=== Exercise instructions ===
Once you reach the line that holds "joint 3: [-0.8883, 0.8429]" in the listing below, output it and every line after it through the line that holds "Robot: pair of", word for word.

▬▬▬

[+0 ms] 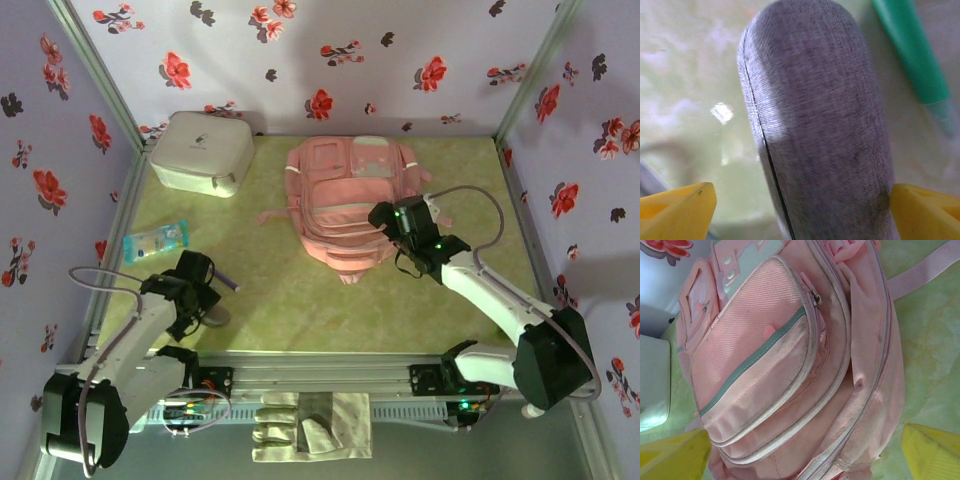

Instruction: Pack the student bag

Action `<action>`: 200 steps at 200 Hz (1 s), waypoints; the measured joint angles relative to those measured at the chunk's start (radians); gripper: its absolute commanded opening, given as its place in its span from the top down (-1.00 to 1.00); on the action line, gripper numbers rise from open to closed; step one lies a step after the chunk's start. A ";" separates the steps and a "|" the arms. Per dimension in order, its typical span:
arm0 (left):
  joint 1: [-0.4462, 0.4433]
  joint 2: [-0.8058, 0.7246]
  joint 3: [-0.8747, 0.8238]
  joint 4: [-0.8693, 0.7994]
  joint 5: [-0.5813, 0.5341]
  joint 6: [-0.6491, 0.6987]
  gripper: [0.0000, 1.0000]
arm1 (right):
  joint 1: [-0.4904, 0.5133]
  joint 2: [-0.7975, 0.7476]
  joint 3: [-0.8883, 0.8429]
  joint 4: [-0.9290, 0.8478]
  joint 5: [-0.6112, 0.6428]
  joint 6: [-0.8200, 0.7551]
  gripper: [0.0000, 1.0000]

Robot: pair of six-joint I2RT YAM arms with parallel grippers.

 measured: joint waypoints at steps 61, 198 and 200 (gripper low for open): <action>0.000 0.052 -0.026 0.063 0.040 0.000 -0.49 | 0.000 0.000 0.000 0.006 -0.013 0.003 -0.94; -0.008 0.042 0.232 -0.039 0.017 0.096 0.27 | 0.000 0.000 -0.012 0.051 -0.030 0.010 -0.94; -0.008 0.042 0.239 -0.033 0.023 0.099 0.28 | 0.000 0.000 -0.013 0.053 -0.032 0.010 -0.95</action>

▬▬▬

=== Exercise response ===
  joint 3: [-0.8883, 0.8429]
  joint 4: [-0.9290, 0.8478]
  joint 5: [-0.6112, 0.6428]
  joint 6: [-0.8200, 0.7551]
  gripper: [0.0000, 1.0000]

Robot: pair of six-joint I2RT YAM arms with parallel grippers.

The exercise calls for nothing more.